SOURCE MATERIAL ::
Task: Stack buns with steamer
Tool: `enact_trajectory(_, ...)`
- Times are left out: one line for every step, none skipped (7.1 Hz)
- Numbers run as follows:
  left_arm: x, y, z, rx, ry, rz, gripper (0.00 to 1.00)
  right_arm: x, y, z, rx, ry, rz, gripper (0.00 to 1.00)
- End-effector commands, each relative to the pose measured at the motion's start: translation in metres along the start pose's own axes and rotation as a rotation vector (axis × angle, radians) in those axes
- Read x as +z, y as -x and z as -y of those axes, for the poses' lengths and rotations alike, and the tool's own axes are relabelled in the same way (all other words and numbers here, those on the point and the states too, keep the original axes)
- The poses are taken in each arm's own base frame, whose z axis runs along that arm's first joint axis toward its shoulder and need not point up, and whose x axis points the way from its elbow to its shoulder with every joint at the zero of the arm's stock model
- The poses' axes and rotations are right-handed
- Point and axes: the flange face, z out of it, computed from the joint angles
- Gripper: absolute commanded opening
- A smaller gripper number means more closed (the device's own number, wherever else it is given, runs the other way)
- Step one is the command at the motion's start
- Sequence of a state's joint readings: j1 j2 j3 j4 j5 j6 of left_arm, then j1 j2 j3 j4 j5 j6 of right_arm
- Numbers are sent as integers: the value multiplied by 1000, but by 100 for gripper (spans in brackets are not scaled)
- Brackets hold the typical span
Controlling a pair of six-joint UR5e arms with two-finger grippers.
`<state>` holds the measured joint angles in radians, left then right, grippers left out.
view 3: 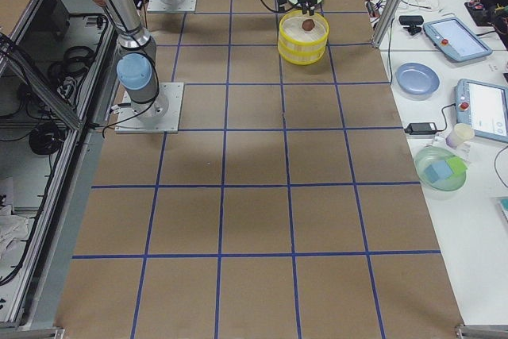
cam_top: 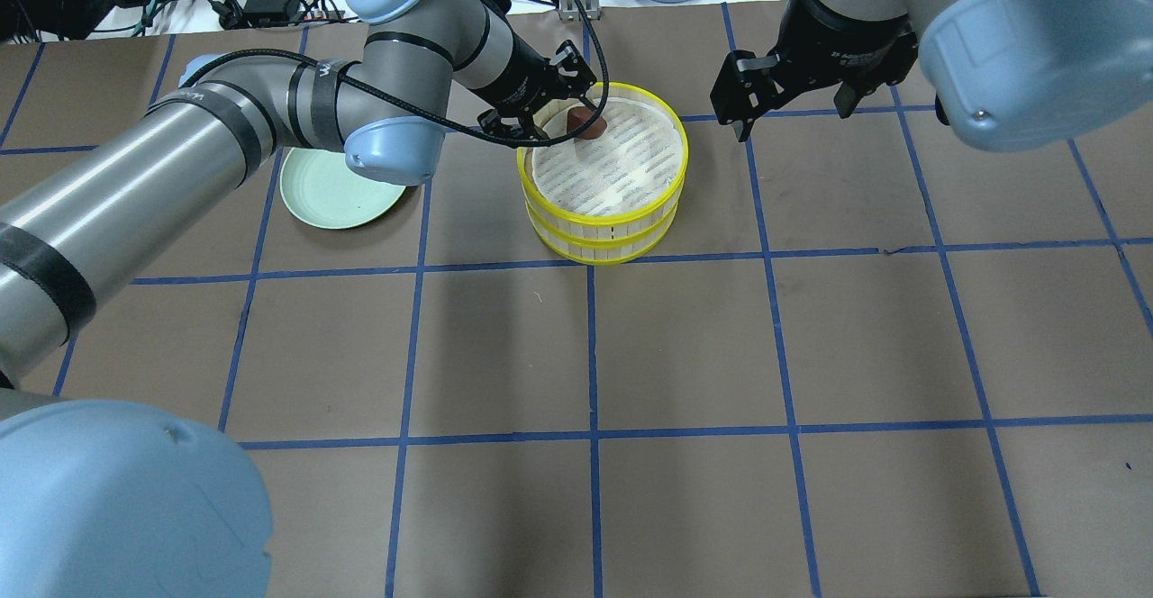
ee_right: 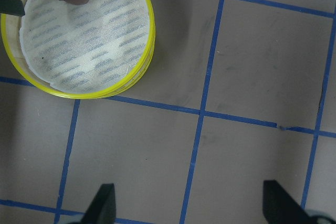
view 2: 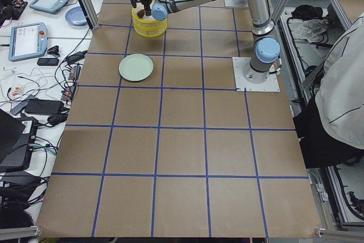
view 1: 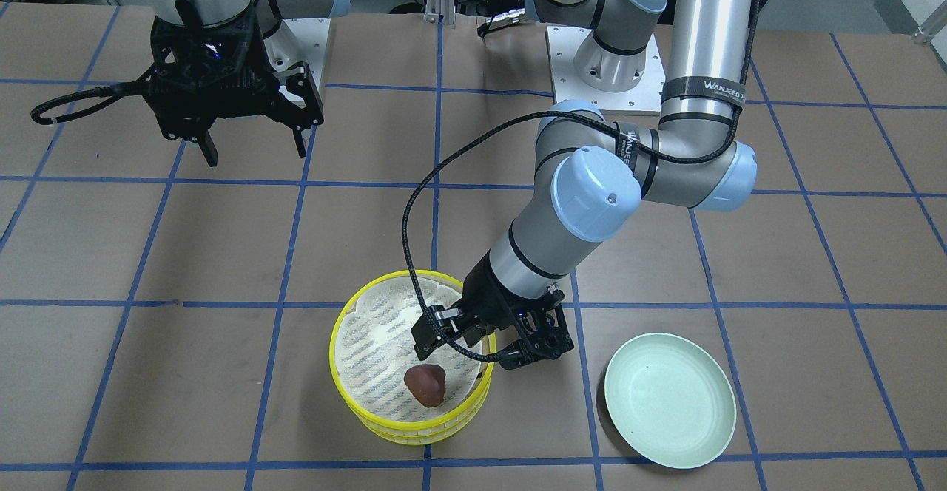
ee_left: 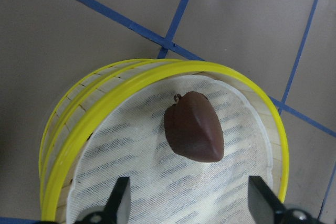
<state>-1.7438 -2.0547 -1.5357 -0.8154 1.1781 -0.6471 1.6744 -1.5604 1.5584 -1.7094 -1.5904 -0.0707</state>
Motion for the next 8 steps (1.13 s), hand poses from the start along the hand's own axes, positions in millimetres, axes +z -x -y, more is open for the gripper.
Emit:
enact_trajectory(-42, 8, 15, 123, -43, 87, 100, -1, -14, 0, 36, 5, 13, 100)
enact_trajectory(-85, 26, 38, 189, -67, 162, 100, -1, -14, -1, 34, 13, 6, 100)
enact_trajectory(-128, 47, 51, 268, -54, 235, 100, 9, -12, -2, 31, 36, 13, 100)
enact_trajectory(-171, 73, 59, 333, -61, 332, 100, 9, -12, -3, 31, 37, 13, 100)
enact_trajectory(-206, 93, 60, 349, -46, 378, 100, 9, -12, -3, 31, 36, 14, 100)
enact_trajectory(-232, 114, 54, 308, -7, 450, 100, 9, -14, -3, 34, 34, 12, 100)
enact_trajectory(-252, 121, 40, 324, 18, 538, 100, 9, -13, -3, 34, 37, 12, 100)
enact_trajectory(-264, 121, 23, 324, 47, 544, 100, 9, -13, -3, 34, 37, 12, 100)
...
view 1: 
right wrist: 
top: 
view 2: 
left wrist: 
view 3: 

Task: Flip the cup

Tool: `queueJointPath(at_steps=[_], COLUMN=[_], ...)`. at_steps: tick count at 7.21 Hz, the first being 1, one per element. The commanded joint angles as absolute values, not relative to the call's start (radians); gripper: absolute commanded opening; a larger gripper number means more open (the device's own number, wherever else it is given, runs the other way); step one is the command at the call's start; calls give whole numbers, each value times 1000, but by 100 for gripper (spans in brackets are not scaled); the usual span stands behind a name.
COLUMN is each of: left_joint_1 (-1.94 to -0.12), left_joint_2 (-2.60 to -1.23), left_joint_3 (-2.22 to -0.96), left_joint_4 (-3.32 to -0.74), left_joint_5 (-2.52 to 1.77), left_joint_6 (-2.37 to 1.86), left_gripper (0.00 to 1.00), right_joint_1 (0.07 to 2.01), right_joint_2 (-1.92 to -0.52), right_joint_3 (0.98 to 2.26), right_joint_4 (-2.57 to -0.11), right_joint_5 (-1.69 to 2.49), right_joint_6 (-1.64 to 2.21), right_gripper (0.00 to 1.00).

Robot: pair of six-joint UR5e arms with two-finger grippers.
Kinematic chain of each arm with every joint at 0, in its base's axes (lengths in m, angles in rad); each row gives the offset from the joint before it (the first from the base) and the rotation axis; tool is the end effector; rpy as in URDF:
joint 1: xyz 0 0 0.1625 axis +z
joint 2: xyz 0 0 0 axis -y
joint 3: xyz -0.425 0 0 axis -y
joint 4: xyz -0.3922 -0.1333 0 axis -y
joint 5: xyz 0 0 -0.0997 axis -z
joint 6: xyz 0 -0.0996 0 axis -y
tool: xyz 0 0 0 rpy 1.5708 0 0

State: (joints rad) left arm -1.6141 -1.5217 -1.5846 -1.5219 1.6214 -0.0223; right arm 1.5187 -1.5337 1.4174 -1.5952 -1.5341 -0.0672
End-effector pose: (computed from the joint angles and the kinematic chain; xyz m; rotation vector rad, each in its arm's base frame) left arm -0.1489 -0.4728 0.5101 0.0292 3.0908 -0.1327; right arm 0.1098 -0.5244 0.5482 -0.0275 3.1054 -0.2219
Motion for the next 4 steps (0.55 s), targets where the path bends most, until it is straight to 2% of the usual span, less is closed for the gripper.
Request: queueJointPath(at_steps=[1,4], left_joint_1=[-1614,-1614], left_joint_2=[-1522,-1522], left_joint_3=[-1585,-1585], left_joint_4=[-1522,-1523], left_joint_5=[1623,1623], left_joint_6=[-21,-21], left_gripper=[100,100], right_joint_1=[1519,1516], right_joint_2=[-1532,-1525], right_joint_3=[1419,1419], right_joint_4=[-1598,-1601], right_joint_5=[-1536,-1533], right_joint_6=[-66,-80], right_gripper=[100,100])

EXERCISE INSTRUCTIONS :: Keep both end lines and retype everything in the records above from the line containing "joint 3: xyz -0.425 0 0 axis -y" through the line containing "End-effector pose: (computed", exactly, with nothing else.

SOLUTION FOR THIS TASK ::
joint 3: xyz -0.425 0 0 axis -y
joint 4: xyz -0.3922 -0.1333 0 axis -y
joint 5: xyz 0 0 -0.0997 axis -z
joint 6: xyz 0 -0.0996 0 axis -y
tool: xyz 0 0 0 rpy 1.5708 0 0

State: (joints rad) left arm -1.6141 -1.5217 -1.5846 -1.5219 1.6214 -0.0223; right arm 1.5187 -1.5337 1.4174 -1.5952 -1.5341 -0.0672
End-effector pose: (computed from the joint angles and the kinematic chain; xyz m; rotation vector rad, each in its arm's base frame) left arm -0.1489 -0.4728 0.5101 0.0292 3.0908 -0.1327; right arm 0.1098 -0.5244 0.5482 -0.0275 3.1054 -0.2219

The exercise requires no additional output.